**Assigned task**
Given the records below, would you repeat exactly the lines that begin at the one containing "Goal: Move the" and end at the one containing "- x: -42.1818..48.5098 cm", inclusive?

[Stored items from a collection]

______________________________

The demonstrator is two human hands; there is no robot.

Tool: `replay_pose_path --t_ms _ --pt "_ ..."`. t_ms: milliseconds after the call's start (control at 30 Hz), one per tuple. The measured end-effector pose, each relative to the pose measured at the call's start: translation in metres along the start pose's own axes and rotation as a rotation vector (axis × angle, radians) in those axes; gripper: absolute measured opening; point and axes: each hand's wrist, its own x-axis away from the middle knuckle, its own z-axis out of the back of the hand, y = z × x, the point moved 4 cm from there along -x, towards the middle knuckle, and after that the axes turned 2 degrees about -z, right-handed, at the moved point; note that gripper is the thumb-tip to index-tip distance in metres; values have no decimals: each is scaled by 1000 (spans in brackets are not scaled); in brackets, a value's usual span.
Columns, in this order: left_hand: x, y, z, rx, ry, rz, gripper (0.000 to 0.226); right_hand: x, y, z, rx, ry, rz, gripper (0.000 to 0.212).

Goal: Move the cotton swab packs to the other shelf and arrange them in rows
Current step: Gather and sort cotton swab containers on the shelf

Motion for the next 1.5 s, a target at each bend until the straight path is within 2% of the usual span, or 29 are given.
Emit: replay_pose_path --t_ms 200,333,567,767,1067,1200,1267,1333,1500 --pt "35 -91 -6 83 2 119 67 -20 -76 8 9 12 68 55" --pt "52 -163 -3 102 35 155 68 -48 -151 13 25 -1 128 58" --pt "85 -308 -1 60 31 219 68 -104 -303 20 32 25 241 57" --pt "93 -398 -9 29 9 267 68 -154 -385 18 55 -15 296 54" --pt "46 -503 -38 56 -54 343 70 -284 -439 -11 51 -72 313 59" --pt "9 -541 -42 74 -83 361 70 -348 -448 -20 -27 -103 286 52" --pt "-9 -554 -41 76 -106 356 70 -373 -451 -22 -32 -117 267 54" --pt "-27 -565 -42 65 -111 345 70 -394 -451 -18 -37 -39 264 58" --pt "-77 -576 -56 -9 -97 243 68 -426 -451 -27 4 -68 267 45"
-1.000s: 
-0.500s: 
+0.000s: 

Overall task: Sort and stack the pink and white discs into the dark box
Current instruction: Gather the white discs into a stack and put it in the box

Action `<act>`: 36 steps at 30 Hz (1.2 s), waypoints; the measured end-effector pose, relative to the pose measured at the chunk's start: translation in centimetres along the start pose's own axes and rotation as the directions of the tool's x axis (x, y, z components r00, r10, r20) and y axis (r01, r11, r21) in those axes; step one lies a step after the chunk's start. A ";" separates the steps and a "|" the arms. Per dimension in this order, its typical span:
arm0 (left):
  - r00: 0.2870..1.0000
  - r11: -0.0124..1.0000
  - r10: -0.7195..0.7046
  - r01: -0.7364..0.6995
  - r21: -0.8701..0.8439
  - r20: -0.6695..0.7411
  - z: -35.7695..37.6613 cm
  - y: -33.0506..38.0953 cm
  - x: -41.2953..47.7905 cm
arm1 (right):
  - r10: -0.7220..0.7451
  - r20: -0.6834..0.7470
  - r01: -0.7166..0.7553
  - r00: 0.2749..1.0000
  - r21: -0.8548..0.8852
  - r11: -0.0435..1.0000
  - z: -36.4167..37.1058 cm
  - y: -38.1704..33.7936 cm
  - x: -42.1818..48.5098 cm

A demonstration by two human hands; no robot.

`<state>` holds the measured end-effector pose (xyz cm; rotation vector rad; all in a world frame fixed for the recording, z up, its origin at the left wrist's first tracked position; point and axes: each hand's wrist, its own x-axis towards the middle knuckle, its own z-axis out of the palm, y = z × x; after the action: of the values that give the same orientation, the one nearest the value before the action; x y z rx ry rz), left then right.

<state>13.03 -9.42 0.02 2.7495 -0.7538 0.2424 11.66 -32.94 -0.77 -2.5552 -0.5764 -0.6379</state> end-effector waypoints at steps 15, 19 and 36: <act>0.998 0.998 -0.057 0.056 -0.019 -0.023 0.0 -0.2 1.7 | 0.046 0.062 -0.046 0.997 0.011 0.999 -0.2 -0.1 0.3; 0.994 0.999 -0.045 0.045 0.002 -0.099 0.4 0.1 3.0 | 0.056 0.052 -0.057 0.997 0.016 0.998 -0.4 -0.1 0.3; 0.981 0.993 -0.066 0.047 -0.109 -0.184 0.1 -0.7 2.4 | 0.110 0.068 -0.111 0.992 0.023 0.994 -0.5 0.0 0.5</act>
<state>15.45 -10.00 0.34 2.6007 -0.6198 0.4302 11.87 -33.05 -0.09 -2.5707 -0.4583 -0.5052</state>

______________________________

**Solved problem**
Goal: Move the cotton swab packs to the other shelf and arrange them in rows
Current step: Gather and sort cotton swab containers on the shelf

Motion for the next 1.5 s, a target at each bend until the straight path is within 2% of the usual span, or 29 are given.
Emit: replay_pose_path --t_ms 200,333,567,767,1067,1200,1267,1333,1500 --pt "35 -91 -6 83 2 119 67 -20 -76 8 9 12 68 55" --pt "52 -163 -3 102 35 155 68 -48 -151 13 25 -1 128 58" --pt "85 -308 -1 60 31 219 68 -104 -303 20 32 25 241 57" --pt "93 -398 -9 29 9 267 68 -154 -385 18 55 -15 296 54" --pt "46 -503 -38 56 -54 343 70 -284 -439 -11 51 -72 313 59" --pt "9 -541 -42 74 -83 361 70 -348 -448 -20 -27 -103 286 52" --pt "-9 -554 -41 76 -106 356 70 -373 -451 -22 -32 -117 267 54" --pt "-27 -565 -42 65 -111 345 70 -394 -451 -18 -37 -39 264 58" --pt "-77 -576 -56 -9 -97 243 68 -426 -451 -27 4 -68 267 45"
-1.000s: 
-0.500s: 
+0.000s: 

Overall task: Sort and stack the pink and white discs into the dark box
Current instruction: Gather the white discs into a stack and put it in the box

Action `<act>`: 36 steps at 30 Hz (1.2 s), waypoints; the measured end-effector pose, relative to the pose measured at the chunk's start: translation in centimetres along the start pose's own axes and rotation as the directions of the tool's x axis (x, y, z components r00, r10, r20) and y axis (r01, r11, r21) in those axes; step one lies a step after the chunk's start. A ";" separates the steps and a "|" the arms. Per dimension in this order, its typical span:
arm0 (left):
  - r00: 0.2870..1.0000
  - r11: -0.0124..1.0000
  - r10: -0.7195..0.7046
  - r01: -0.7364..0.6995
  - r21: -0.8701..0.8439
  - r20: -0.6695..0.7411
  - z: -35.7695..37.6613 cm
  - y: -33.0506..38.0953 cm
  - x: -41.2953..47.7905 cm
arm1 (right):
  - r10: -0.7220..0.7451
  - r20: -0.6834..0.7470
  - r01: -0.7166..0.7553
  - r00: 0.2749..1.0000
  - r21: -0.8548..0.8852
  - r11: -0.0435..1.0000
  - z: -36.4167..37.1058 cm
  - y: -38.1704..33.7936 cm
  - x: -42.1818..48.5098 cm

What the exercise asked for is now complete.